A few thoughts that I've learned over the years about breathing, including some of the most recent tips:

1. Don't take in too deep of a breath. Take in a comfortable breath. If you take in too deep of a breath, you'll get tension in other areas of your singing mechanism, mainly the upper chest and throat. Also, when you take too deep of a breath, there is inevitable loss of breath before you even sing. It's the same idea as when you fill up a balloon with too much air, some air escapes before you have a chance to tie it off. This is probably the sensation you have when you're singing sections of your song that don't require too much breath, which is probably why those sections are too airy and uncontrolled.

2. The idea of trying to control the diaphragm is nebulous and confusing for most people. While you can control it by slowing down your breath, the idea of controlling it for breath release while singing is hard for most people to grasp because the muscle is on the inside. It helps me to think more about working on controlling the more external of the breathing muscles - abs, lower back, lower ribs. When you inhale, you should get fat. You should feel expansion in all of those areas As you sing, you should try to stay fat. Imagine coating the inside of your hands with glue, blowing up a balloon and holding the sides of the balloon with your sticky hands. As the air escapes the balloon, keep your hands pulling outwards. Fun tip: hiccups are the result of your diaphragm having muscle spasms. To stop hiccups, take low deep, slow inhales and exhales. :)

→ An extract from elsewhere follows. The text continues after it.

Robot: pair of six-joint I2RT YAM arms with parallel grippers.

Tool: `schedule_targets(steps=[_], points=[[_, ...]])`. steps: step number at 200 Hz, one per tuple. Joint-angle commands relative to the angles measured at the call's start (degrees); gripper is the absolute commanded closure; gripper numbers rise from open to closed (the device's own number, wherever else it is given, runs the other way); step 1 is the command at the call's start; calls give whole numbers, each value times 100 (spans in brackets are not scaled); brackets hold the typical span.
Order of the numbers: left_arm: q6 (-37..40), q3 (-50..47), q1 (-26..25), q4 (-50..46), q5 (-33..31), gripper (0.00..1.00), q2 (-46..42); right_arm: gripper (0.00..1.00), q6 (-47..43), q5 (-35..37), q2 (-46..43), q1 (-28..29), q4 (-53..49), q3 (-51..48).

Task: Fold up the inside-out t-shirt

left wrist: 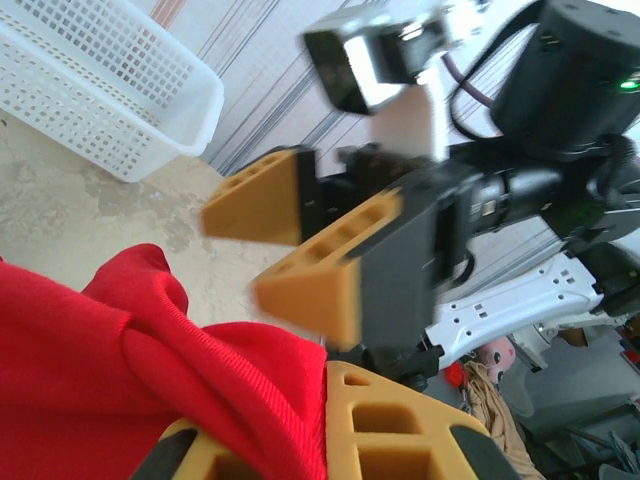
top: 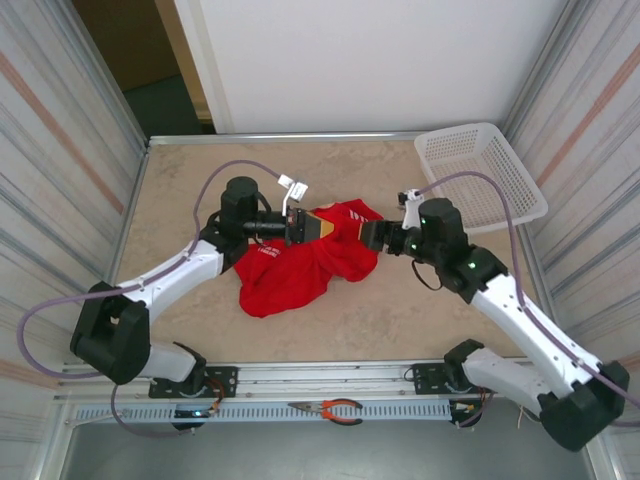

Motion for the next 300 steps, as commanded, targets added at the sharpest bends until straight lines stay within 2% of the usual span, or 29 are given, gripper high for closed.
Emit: schedule_targets(steps=[1, 29, 43, 48, 86, 132, 138, 148, 161, 179, 194, 210, 219, 243, 266, 282, 300], points=[[150, 325, 49, -61, 317, 100, -74, 18, -936, 100, 587, 253, 0, 364], [146, 398, 45, -128, 448, 100, -89, 17, -1302, 267, 1260, 270, 152, 665], [159, 398, 49, -165, 493, 100, -105, 24, -1325, 92, 1539, 196, 276, 787], [179, 383, 49, -208, 496, 100, -111, 29, -1330, -52, 1614, 166, 296, 834], [308, 202, 269, -405, 288, 100, -126, 100, -1258, -921, 1436, -86, 240, 795], [362, 91, 1016, -759, -538, 100, 319, 100, -640, -2260, 458, -444, 644, 122], [362, 122, 1082, -762, -617, 94, 424, 100, -532, -2405, 360, -462, 785, 31], [392, 216, 1163, -895, -901, 78, 583, 100, -258, -2758, 210, -487, 1114, -149], [445, 347, 1190, -1087, -1261, 65, 739, 100, 118, -3115, 120, -491, 1650, -389], [393, 379, 1181, -1204, -1693, 57, 742, 100, 435, -3405, 154, -496, 2106, -529], [354, 129, 1101, -1175, -2159, 50, 399, 100, 474, -3373, 206, -512, 2164, -543], [441, -240, 816, -1237, -2810, 45, -239, 100, 506, -3295, 316, -559, 2125, -520], [481, -471, 545, -1321, -3404, 43, -666, 100, 527, -3232, 371, -579, 2124, -515], [506, -1113, -504, -1352, -5125, 38, -1547, 100, 601, -3150, 546, -594, 2192, -490], [599, -1419, -1462, -1318, -6471, 37, -1795, 100, 630, -3115, 668, -603, 2176, -414], [684, -1474, -1793, -1023, -6632, 37, -1640, 100, 621, -3083, 710, -612, 2111, -370], [703, -1373, -1893, -736, -6378, 38, -1316, 100, 622, -3027, 707, -614, 2066, -355]])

3. Over many years of teaching, I have done the typical breathing exercises of inhaling and then hissing over measured time to demonstrate the slow release of air. It has just occurred to me that the problem with this exercise is that there is wind resistance in the hissing which helps control the release of air. When you're singing, there is no such resistance. Lately, with my students, I have them inhale through an open throat and exhale over measured time through the same open throat. It's much harder to control the release of air when there's no resistance. In my opinion, it forces them to think a little bit more about the utilizing the lower breathing mechanism to control the release of air.

That's probably too much information, but some red flags went off in my head when you started talking about diaphragmatic breathing. It's not a bad concept that people teach, it's just confusing. I hope I didn't muddy the waters even more.

So, to get back to your questions. Just as you've already discovered, you're probably taking in too much breath for the times when you don't need that much air.

Since you claim to be a newbie vocalist who has just started to work on your singing technique, you're probably entering into the phase of "learning and overthinking." That's normal. You do so many things so naturally that there comes a point where too much instruction can get in the way.

Keep up the good work. I look forward to hearing more!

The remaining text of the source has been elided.